## [Exercise details]
Return exactly those lines of the material below that fall between the line holding "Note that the" and the line holding "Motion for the", inclusive.
[[ Exercise data, beginning ]]
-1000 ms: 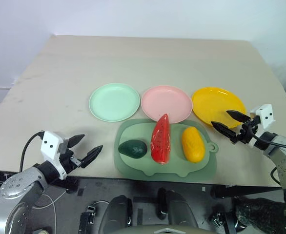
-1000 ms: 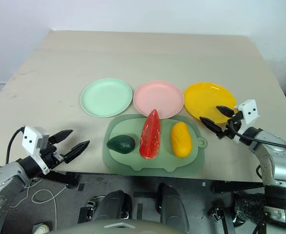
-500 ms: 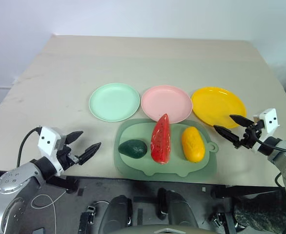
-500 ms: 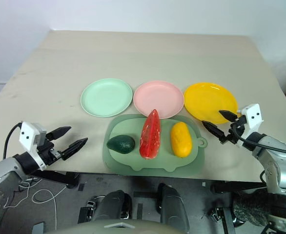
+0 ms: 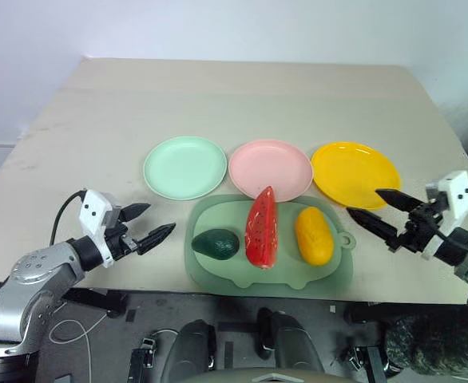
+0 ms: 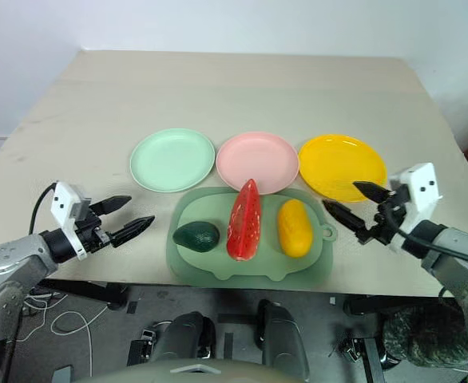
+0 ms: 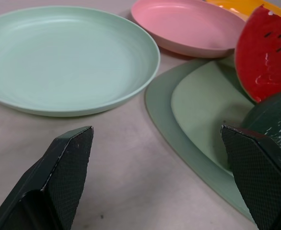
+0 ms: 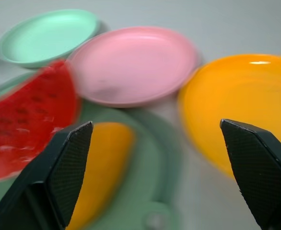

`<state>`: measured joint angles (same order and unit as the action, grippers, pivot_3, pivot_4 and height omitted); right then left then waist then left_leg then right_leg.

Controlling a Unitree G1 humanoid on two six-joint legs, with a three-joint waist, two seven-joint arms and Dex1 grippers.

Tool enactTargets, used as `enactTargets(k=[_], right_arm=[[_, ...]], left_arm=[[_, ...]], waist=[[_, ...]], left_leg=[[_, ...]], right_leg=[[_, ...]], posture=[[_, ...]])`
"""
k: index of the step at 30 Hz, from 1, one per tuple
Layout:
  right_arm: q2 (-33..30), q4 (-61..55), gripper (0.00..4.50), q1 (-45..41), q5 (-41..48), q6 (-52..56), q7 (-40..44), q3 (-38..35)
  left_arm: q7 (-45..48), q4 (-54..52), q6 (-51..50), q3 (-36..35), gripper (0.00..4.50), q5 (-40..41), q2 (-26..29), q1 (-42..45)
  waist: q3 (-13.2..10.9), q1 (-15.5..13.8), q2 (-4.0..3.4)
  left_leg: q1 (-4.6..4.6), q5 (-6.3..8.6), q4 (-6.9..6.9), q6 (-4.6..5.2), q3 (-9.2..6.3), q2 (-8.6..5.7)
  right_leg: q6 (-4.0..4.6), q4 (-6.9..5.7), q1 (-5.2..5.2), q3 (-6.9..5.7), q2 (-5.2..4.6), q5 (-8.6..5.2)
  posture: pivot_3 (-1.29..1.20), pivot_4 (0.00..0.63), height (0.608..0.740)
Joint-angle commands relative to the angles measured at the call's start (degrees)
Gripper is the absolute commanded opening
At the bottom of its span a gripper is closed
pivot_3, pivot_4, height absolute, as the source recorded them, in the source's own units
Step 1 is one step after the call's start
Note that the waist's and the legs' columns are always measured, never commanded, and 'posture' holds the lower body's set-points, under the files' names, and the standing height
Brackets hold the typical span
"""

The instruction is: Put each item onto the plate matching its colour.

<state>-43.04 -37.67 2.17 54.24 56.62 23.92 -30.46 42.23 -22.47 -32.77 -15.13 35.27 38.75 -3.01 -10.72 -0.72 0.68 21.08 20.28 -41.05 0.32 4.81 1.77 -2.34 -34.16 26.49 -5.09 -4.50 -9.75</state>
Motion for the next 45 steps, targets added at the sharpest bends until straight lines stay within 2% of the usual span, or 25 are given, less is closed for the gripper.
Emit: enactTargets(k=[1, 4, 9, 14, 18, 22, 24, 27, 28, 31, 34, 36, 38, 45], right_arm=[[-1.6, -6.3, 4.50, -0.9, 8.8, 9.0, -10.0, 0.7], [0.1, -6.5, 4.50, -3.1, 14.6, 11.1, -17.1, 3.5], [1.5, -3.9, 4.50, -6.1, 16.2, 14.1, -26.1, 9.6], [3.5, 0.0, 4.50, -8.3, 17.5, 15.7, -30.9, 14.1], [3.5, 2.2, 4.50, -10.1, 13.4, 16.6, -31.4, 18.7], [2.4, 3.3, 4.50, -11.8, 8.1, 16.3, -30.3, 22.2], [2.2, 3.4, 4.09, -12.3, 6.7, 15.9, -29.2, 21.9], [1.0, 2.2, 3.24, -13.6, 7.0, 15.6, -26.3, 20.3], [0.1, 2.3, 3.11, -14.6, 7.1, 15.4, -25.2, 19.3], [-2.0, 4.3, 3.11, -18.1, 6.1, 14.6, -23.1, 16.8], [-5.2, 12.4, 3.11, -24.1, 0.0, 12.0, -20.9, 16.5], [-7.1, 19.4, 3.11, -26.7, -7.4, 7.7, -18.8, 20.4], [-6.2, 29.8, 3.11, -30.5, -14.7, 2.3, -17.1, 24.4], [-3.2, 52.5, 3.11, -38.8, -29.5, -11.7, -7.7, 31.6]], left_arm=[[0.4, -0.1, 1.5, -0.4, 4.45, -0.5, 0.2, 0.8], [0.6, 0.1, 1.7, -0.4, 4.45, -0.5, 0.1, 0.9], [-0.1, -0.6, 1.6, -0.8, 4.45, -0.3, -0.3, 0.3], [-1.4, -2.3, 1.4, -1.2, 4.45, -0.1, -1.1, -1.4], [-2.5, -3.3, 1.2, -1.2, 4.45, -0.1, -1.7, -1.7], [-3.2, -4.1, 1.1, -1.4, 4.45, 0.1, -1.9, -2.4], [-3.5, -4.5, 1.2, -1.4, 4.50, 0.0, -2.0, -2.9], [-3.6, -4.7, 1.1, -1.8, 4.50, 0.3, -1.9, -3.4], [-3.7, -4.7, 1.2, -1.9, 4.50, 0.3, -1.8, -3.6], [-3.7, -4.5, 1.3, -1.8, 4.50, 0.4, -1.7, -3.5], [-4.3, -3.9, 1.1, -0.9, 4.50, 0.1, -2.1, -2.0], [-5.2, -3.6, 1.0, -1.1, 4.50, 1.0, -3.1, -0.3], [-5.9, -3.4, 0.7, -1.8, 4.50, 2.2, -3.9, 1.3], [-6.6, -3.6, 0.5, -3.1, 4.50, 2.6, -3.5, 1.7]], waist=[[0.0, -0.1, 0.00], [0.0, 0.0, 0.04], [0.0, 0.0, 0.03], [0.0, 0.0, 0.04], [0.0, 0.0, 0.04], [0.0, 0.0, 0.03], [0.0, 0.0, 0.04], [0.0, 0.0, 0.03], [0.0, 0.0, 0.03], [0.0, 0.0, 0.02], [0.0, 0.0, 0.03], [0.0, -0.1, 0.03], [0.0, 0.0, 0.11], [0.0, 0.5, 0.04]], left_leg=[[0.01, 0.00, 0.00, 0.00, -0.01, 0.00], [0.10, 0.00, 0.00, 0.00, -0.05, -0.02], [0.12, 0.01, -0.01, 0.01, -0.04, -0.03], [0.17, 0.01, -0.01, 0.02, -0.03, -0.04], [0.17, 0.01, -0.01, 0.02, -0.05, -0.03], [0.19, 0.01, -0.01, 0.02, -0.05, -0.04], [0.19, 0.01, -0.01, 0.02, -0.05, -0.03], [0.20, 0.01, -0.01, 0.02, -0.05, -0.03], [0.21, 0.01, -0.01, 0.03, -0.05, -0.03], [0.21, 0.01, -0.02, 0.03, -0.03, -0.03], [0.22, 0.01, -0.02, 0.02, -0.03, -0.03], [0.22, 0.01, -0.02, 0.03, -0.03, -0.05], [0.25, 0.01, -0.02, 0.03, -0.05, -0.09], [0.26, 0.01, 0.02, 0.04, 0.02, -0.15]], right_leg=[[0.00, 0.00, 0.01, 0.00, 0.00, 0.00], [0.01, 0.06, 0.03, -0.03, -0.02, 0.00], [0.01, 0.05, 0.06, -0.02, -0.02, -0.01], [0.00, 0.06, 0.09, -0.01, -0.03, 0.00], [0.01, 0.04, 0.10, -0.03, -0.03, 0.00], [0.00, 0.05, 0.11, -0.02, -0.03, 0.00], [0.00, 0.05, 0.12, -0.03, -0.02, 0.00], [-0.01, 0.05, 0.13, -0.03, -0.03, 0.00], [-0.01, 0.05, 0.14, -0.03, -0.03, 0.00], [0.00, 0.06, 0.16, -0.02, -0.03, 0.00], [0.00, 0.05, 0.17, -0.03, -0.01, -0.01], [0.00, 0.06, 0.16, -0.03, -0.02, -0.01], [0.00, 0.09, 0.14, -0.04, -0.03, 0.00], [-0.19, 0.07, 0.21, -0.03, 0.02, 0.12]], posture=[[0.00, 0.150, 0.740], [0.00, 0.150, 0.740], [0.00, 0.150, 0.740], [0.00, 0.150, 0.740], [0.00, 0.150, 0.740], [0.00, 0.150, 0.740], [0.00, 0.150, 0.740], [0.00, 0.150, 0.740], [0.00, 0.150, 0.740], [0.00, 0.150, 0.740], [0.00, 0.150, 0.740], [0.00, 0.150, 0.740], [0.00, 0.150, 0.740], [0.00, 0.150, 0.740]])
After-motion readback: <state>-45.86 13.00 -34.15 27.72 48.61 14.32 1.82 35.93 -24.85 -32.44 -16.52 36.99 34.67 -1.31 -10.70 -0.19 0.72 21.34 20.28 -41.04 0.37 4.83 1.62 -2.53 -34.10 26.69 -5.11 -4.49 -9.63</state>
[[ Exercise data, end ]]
## [Result of the task]
Note that the waist's and the legs' columns are always measured, never commanded, and 'posture' holds the lower body's set-points, under the files' names, and the standing height
Brackets hold the typical span
"""

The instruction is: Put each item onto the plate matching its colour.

<state>-43.04 -37.67 2.17 54.24 56.62 23.92 -30.46 42.23 -22.47 -32.77 -15.13 35.27 38.75 -3.01 -10.72 -0.72 0.68 21.08 20.28 -41.05 0.32 4.81 1.77 -2.34 -34.16 26.49 -5.09 -4.50 -9.75</state>
Motion for the next 45 steps, targets added at the sharpest bends until straight lines stay within 2% of the usual span, or 25 are given, less is closed for the gripper.

With that, the exercise is finished.